Task description ::
Within the listing below, please copy exactly the lines between the line holding "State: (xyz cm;" and the line holding "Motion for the", inclusive.
-------
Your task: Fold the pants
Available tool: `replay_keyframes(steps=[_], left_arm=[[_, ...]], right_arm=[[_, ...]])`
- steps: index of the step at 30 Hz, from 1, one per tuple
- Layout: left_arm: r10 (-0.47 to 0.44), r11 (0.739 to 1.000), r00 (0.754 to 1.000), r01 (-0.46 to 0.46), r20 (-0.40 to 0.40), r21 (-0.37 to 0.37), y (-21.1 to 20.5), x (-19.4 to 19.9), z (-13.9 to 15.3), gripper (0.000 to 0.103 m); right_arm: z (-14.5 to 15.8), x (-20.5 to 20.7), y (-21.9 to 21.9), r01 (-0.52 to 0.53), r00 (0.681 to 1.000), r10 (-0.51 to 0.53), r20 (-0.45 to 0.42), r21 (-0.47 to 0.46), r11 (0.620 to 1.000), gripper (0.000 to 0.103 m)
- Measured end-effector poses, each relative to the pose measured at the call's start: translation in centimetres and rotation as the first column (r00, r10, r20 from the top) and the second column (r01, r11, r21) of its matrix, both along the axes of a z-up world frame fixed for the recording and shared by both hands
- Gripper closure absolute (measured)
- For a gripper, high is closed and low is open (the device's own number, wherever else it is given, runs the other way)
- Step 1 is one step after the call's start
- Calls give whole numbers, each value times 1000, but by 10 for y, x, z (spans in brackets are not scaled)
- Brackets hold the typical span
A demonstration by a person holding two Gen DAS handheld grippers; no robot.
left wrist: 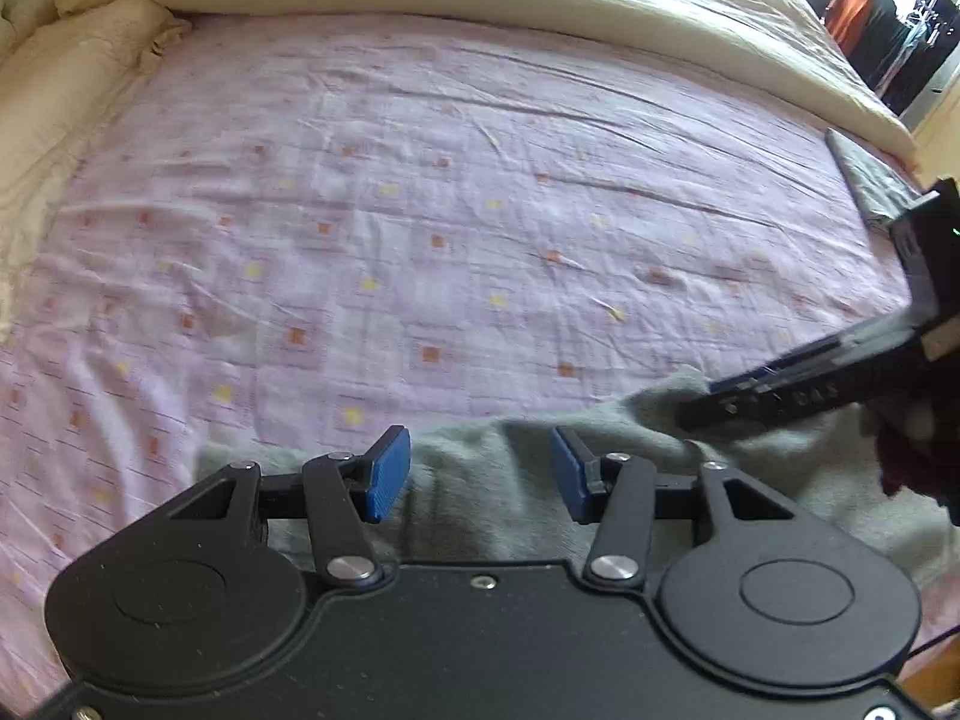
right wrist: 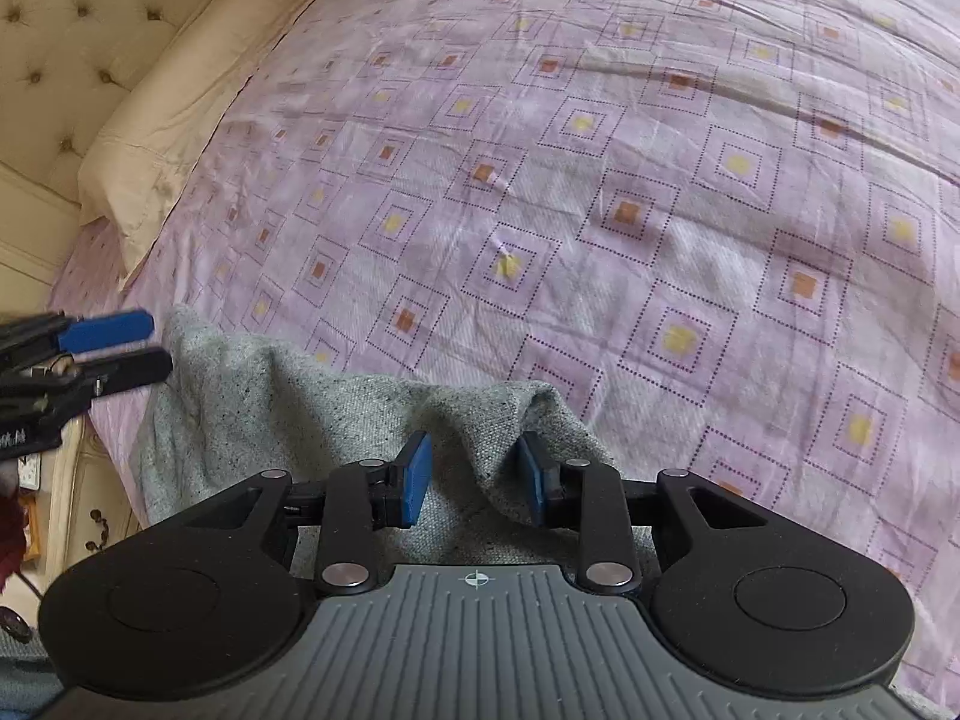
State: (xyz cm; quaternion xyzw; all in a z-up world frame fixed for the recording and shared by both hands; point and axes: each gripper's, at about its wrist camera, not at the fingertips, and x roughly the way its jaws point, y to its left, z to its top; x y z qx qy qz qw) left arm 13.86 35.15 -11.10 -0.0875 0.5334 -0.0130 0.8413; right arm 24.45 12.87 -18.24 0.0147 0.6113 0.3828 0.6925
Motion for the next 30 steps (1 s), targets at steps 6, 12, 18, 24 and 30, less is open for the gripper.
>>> replay_keyframes(steps=[6, 12, 18, 24, 30], left_arm=[[-81, 997, 981, 77, -178, -27, -19, -12, -47, 47], [-156, 984, 974, 167, -162, 58, -28, -35, -60, 43], [-160, 983, 976, 171, -145, 64, -29, -39, -58, 41], [-199, 973, 971, 212, -134, 95, -33, -45, -57, 41], [-247, 957, 957, 265, -153, 114, -36, -48, -51, 41]], right_arm=[[-12, 9, 1, 36, 998, -35, -50, 18, 999, 72], [-20, 10, 0, 119, 983, -108, -147, 65, 991, 72], [28, -3, 3, 81, 993, -87, 81, 79, 994, 100], [-19, 25, 29, 83, 995, -80, 59, -60, 995, 100], [13, 23, -14, 242, 955, -245, 168, 34, 970, 92]])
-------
Solved problem ::
State: (xyz cm; quaternion xyzw; all in a z-up world frame fixed for the recording and shared by both hands; point and axes: each gripper's, at about its wrist camera, not at the fingertips, and x roughly the way its jaws point, y to its left, z to its top; x y z qx qy qz qw) left arm 13.86 35.15 -11.10 -0.0875 0.5334 -0.0130 0.8413; right arm 24.45 12.87 -18.24 0.0147 0.6113 0.3828 0.6925
Motion for the next 30 steps (1 s), targets at steps 6, 12, 18, 24 and 30, less is open for the gripper.

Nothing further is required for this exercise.